RECEPTOR FPR

Várias investigações indicam que a ação regulatória da AnxA1 sobre a migração transendotelial leucocitária, pode ser mediada pelo FPR (PERRETTI et al., 2001; GAVINS et al., 2003; ERNST et al., 2004; DUFTON et al., 2010). A família FPR

INTRODUÇÃO - 11

apresenta divergência evolutiva significante em espécies de mamíferos, com notável expansão diferencial de genes em murinos (GAO et al., 1998).

Em camundongos, a família de genes Fpr é complexa e está localizada no cromossomo 17, compreendendo sete membros. Enquanto, em humanos, apenas três tipos de receptores foram encontrados e incluem, FPR1, FPR2/ALX (também conhecido como FPRL-1) e FPR3 (antigamente designado com FPRL-2) (YE et al., 2009). Ambos os genes FPR2/ALX e FPR3 estão colocalizados com o FPR1 na região cromossômica 19q13.3 (BAO et al., 1992). Os receptores fpr1 e fpr2 de roedores (anteriormente designados Fpr-rs1 e Fprs-rs2) correspondem, respectivamente, ao FPR1 e FPR2/ALX em humanos, com os quais compartilham homologias de 77 e 76% (GAO et al., 1998; YE et al., 2009; DUFTON; PERRETTI, 2010).

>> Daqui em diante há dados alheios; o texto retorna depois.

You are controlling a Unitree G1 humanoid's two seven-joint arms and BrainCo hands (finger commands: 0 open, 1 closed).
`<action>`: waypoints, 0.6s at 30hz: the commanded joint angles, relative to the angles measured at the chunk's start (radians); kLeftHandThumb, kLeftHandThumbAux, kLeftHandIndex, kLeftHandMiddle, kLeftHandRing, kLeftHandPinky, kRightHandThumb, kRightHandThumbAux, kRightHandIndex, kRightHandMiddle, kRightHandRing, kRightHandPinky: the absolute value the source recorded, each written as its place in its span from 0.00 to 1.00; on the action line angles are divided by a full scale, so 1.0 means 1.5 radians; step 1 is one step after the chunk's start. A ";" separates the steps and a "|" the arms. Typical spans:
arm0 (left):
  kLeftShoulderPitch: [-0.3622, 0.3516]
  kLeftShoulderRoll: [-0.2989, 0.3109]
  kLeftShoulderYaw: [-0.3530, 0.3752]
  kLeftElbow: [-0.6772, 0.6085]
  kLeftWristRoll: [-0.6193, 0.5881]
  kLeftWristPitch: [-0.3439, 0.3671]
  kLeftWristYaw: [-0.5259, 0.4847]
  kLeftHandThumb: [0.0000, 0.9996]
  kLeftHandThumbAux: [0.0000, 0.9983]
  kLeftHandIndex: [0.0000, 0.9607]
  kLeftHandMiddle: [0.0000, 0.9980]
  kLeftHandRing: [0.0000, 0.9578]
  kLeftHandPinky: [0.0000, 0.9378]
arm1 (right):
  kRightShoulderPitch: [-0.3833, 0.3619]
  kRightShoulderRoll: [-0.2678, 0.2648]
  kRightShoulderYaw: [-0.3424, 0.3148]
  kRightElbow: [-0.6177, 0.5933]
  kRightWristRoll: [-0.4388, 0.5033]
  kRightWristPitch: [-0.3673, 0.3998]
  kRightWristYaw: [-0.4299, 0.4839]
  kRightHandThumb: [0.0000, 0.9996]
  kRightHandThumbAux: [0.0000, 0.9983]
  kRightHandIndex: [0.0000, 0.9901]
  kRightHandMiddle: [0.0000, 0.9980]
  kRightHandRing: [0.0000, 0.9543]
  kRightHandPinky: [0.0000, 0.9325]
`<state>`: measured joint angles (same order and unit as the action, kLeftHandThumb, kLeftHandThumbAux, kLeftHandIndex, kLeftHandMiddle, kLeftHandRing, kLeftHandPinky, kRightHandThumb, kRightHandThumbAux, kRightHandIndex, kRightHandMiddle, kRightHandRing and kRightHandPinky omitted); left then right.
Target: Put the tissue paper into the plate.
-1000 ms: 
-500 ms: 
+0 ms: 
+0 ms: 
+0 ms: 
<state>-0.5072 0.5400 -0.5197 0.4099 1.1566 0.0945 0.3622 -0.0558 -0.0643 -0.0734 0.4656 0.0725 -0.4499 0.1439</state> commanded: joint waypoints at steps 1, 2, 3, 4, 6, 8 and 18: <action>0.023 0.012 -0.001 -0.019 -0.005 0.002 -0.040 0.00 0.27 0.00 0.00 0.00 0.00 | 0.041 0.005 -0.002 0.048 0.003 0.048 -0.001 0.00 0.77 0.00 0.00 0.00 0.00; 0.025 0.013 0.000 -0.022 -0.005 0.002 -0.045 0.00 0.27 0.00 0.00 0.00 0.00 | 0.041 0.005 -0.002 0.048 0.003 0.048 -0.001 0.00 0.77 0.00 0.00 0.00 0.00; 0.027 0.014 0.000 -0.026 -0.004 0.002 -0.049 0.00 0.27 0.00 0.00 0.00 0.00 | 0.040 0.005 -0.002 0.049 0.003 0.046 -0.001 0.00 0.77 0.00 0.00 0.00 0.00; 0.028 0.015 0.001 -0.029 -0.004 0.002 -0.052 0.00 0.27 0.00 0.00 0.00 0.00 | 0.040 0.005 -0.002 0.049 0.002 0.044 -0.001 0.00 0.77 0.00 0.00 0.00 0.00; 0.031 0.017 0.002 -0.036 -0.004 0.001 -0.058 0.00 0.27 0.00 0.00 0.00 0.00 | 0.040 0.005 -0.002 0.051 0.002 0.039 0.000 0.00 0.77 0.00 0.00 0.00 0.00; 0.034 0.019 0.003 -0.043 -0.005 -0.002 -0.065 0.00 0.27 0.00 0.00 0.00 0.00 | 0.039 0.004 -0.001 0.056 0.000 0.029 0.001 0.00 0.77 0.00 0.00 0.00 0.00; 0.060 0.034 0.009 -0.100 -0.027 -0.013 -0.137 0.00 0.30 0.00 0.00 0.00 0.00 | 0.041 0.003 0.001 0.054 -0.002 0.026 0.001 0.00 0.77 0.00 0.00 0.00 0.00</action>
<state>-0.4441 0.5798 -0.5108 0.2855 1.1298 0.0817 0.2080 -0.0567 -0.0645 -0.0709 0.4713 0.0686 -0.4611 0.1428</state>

Embora os FPRs sejam classicamente conhecidos por agirem como receptores quimiotáticos, regulando a migração leucocitária, eles são expressos em populações celulares diversas e ativados por uma variedade de ligantes endógenos e exógenos que provocam respostas biológicas diferentes, tais como lipoxina A4 (LXA4), amiloide sérica A (SAA) e AnxA1 (LE et al., 2001); (DUFTON; PERRETTI, 2010). A AnxA1 ativa somente o receptor FPR2/ALX (HAYHOE et al., 2006), já o peptídeo Ac2-26, in vitro, ativa todos os três receptores da família FPR (RESCHER et al., 2002; ERNST et al., 2004). No entanto, tais respostas são bloqueadas por antagonistas não seletivos dos receptores FPRs, os antagonistas Boc1 e Boc2 (STENFELDT et al., 2007), por meio da inibição do fluxo de cálcio induzido pela AnxA1 em PMNs (LA et al., 2001a).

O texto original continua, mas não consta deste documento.